O diretor disse ainda que, desde 2018, a empresa atrasava o pagamento de impostos e deixou de pagar a Participação nos Lucros ou Resultados.
Outro exemplo também dessa situação vem de São Paulo, capital, onde o prefeito da cidade, Bruno Covas (PSDB), após ameaçar demitir o secretário municipal de transportes, Edson Caram, caso ele não conseguisse que os ônibus trafegassem apenas com passageiros sentados, voltou atrás na ideia sob o argumento de que, o fato de passageiros irem em pé ou sentado nos coletivos não é mais um fator importante para a propagação da Covid-19.
Segundo a Prefeitura, a Vigilância Sanitária fez um documento informando que a diferença não está em o passageiro estar em pé ou sentado, mas no distanciamento social entre eles.
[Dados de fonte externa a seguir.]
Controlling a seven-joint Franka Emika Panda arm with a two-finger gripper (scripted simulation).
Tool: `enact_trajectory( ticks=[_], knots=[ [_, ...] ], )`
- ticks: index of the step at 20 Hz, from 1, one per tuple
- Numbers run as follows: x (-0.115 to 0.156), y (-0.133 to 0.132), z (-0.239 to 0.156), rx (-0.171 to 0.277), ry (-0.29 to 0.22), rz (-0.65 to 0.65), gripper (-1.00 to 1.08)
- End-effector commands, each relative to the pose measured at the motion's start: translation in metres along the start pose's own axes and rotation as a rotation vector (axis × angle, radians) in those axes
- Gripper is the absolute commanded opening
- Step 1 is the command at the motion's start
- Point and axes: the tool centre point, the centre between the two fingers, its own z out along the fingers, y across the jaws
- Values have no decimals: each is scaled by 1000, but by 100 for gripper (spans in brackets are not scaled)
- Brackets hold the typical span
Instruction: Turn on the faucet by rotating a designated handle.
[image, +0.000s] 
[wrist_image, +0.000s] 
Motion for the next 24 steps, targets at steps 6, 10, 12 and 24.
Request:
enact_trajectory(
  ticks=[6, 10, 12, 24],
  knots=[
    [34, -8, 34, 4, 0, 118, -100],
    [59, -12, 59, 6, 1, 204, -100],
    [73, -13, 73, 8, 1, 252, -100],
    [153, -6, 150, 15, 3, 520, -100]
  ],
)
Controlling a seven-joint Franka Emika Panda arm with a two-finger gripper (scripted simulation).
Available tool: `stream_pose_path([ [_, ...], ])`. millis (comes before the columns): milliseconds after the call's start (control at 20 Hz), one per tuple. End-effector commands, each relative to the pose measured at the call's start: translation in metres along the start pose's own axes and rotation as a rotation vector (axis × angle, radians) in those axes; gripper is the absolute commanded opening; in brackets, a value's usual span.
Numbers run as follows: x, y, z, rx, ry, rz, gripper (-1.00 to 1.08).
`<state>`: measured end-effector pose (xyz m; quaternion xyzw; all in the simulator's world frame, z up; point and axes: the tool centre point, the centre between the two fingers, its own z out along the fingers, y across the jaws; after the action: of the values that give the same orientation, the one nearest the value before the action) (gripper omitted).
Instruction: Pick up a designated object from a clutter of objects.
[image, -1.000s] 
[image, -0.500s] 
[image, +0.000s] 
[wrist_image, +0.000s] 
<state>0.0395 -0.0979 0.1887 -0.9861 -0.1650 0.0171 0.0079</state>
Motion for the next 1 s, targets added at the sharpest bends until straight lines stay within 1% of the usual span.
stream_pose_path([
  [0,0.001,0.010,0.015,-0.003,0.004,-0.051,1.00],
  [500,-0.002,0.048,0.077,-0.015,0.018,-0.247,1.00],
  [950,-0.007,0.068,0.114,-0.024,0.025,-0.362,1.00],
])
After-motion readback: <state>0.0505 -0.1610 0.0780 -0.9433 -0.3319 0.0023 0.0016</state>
Em nota, a Prefeitura disse que “a posição em que o passageiro é transportado não é o fator mais importante na transmissibilidade do coronavírus, mas, sim, o distanciamento, aliado a hábitos de higiene como lavar as mãos com água e sabão, usar álcool em gel e o uso permanente de máscaras”.
Na verdade, a resposta que parece ser um grande achado não resolve o problema, e não passa de uma falsa retórica, porque, o coletivo sequer poderia trafegar com duas pessoas por banco, o que, numa conta simples sugere que. em vez de um ônibus, a empresa teria que se utilizar de 2 para transportar o mesmo número de pessoas.Todavia, considerando que sempre transportou com superlotação, ou seja, o coletivo dobrava sua capacidade de usuário levando gente em pé e superlotado, não se tratava mais de colocar 2 ônibus e dobrar a quantidade de linhas, e sim de colocar 4 ônibus, quadruplicando a quantidade de ônibus necessária para transportar o mesmo número de pessoas.
Embora fosse evidente isso para todos os usuários, a pandemia colocou isso formalmente, e demonstrou de forma cabal, como o transporte público abusa da necessidade do trabalhador de se locomover por ele de casa para o trabalho e vice-versa, e lucra às custas disso, pelo menos 2 ou 3 vezes mais.
Na situação atual, o transporte público ficou muito em evidência já que é um dos principais focos de propagação do vírus, um fato que fica evidenciados pelas superlotações.
A conclusão para esse problema está na necessária estatização do serviço público de transporte, cuja receita para a sua manutenção, assim como a saúde e a educação, não pode vir da privatização de serviços essenciais como são, transformando-os em mercadorias expostas ao mercado pressupondo como condição de existência o lucro e mais nada. Como sempre, a lógica do capital, e que coloca o bem estar do trabalhador em segundo plano, é incompatível com a prestação de serviços públicos.